MINE SAFETY AND HEALTH
(Dollars in Millions)
|FY 2000||FY 2001||Change|
|Enforcement: Standards Development||1.5||1.8||0.3|
|Educational Policy and Development||26.9||27.0||0.1|
|Total, Budget Authority||$228.0||$242.2||$14.2|
|Full Time Equivalents||2,317||2,357||40|
The Mine Safety and Health Administration (MSHA) protects the safety and health of the Nation's miners by applying the provisions of the Federal Mine Safety and Health Act of 1977. This request provides additional resources to focus more attention on safety and on serious health problems in the mining industry. The budget requests $242.2 million and 2,357 FTE for FY 2001, an increase of $14.2 million and 40 FTE from FY 2000.

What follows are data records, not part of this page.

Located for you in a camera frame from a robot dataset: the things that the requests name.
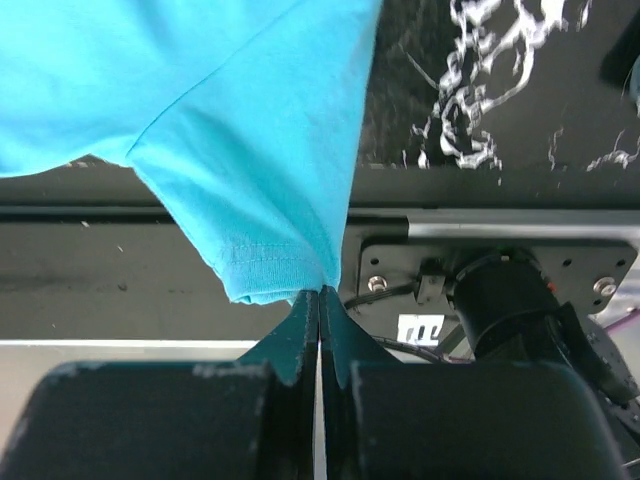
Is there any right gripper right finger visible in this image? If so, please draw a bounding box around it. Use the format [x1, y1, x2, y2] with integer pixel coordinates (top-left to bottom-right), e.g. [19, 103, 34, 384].
[319, 287, 629, 479]

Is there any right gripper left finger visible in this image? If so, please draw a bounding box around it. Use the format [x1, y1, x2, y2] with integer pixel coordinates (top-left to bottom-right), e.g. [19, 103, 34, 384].
[1, 291, 319, 479]

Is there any turquoise t-shirt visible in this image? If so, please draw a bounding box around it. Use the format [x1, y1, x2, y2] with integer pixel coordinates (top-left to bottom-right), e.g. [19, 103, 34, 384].
[0, 0, 384, 306]

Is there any aluminium rail frame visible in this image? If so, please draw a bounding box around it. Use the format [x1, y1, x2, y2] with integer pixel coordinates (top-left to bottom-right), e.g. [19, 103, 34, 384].
[0, 299, 640, 401]

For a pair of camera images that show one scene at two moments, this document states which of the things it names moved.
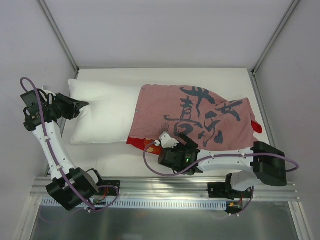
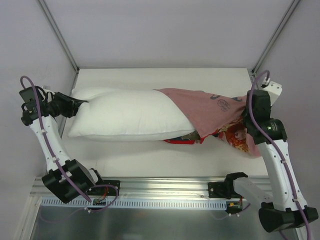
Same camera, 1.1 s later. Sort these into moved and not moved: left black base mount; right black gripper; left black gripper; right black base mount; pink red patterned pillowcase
Moved: right black gripper; pink red patterned pillowcase
Not moved: right black base mount; left black base mount; left black gripper
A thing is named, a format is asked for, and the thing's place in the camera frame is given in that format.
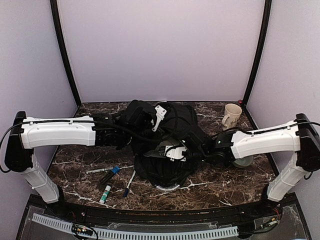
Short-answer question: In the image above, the black student backpack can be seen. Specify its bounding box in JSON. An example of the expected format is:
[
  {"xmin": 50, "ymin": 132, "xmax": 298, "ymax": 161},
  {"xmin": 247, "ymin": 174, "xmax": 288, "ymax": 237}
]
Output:
[{"xmin": 119, "ymin": 102, "xmax": 199, "ymax": 187}]

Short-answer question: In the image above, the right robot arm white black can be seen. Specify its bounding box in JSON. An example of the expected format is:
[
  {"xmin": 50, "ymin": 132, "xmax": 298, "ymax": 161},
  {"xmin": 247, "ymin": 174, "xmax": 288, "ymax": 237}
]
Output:
[{"xmin": 179, "ymin": 113, "xmax": 320, "ymax": 217}]

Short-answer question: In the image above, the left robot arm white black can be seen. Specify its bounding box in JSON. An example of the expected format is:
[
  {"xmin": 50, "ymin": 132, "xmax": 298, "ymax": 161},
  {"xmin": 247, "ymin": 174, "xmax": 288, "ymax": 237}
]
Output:
[{"xmin": 3, "ymin": 111, "xmax": 164, "ymax": 218}]

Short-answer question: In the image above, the black marker blue cap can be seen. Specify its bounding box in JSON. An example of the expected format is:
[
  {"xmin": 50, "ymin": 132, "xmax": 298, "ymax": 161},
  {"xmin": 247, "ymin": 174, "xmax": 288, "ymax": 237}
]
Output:
[{"xmin": 99, "ymin": 166, "xmax": 120, "ymax": 185}]

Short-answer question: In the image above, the pale green ceramic bowl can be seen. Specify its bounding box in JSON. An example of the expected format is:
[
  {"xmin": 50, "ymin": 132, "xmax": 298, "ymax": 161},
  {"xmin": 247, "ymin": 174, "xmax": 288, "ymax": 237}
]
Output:
[{"xmin": 232, "ymin": 156, "xmax": 254, "ymax": 168}]

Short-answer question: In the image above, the white ceramic mug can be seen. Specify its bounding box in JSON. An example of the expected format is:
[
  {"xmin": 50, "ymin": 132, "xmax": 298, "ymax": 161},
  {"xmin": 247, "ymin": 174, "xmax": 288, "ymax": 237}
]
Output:
[{"xmin": 221, "ymin": 103, "xmax": 242, "ymax": 130}]

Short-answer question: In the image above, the white pen blue cap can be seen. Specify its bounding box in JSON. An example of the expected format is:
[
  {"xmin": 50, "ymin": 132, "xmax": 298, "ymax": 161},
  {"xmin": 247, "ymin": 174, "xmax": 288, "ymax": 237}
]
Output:
[{"xmin": 123, "ymin": 170, "xmax": 136, "ymax": 198}]

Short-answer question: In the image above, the white green glue stick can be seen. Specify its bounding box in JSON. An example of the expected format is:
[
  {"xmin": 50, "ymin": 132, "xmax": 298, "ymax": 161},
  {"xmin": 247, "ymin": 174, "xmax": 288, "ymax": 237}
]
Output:
[{"xmin": 99, "ymin": 185, "xmax": 111, "ymax": 204}]

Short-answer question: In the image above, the thin white pen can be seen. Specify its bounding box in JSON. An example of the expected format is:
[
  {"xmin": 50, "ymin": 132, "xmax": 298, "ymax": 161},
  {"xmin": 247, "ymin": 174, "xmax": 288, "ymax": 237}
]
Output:
[{"xmin": 85, "ymin": 167, "xmax": 113, "ymax": 175}]

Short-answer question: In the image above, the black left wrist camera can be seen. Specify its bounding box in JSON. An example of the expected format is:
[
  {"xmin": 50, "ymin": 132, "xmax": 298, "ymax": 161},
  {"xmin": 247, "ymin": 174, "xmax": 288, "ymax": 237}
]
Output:
[{"xmin": 124, "ymin": 100, "xmax": 167, "ymax": 132}]

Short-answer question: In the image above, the white slotted cable duct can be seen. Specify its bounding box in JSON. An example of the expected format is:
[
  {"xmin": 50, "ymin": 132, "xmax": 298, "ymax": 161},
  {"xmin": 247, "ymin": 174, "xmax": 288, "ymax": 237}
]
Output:
[{"xmin": 31, "ymin": 213, "xmax": 239, "ymax": 240}]

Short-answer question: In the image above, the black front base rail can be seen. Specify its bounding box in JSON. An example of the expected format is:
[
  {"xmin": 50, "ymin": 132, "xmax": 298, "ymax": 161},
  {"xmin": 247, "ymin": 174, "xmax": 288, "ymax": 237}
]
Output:
[{"xmin": 24, "ymin": 192, "xmax": 298, "ymax": 226}]

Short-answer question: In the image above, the black left corner post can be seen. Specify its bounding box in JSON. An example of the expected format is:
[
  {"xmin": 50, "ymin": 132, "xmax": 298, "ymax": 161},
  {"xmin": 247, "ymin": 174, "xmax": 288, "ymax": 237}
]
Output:
[{"xmin": 49, "ymin": 0, "xmax": 82, "ymax": 107}]

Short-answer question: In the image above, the black corner post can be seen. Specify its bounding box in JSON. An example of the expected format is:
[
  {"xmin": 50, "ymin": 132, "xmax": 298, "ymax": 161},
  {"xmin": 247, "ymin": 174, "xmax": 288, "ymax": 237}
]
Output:
[
  {"xmin": 242, "ymin": 0, "xmax": 272, "ymax": 106},
  {"xmin": 49, "ymin": 0, "xmax": 82, "ymax": 107}
]

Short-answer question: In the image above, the black right corner post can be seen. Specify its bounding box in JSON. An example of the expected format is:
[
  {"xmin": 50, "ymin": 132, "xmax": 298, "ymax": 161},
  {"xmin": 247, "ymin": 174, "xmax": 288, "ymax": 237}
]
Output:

The Coal Mine Safety and Health activity is responsible for ensuring the safety and health of the Nation's coal miners through periodic regular inspections, special investigations, special emphasis programs, and compliance and training assistance. Recent MSHA and NIOSH pilot chest x-ray screening programs have identified high incident rates of occupational lung disease among certain coal mining populations. A request of $500 thousand will provide free chest x-rays to coal miners and would allow MSHA to assess the effectiveness of the Agency's respirable dust program.
Metal and Nonmetal Mine Safety and Health ensures safe and healthful working environment in the Nation's metal and nonmetal mines and mills through periodic regular inspections, special investigations, and compliance and training assistance. A request of $3.2 million and 40 FTE is included to respond to the growth of the metal and nonmetal mining industry. These funds will help MSHA ensure that miners are provided the required training and will allow for better auditing of accident and injury reporting.
Enforcement: Standards Development
The Standards Development activity provides for the development and promulgation of mandatory safety and health standards to ensure the best protection for the health and safety of all miners.
The primary functions of the Assessments activity are to assess civil monetary penalties for all violations of the Mine Safety and Health Act, account for all penalty cases in litigation before the Federal Mine Safety and Health Review Commission and the Federal courts, and collect and account for all penalties received.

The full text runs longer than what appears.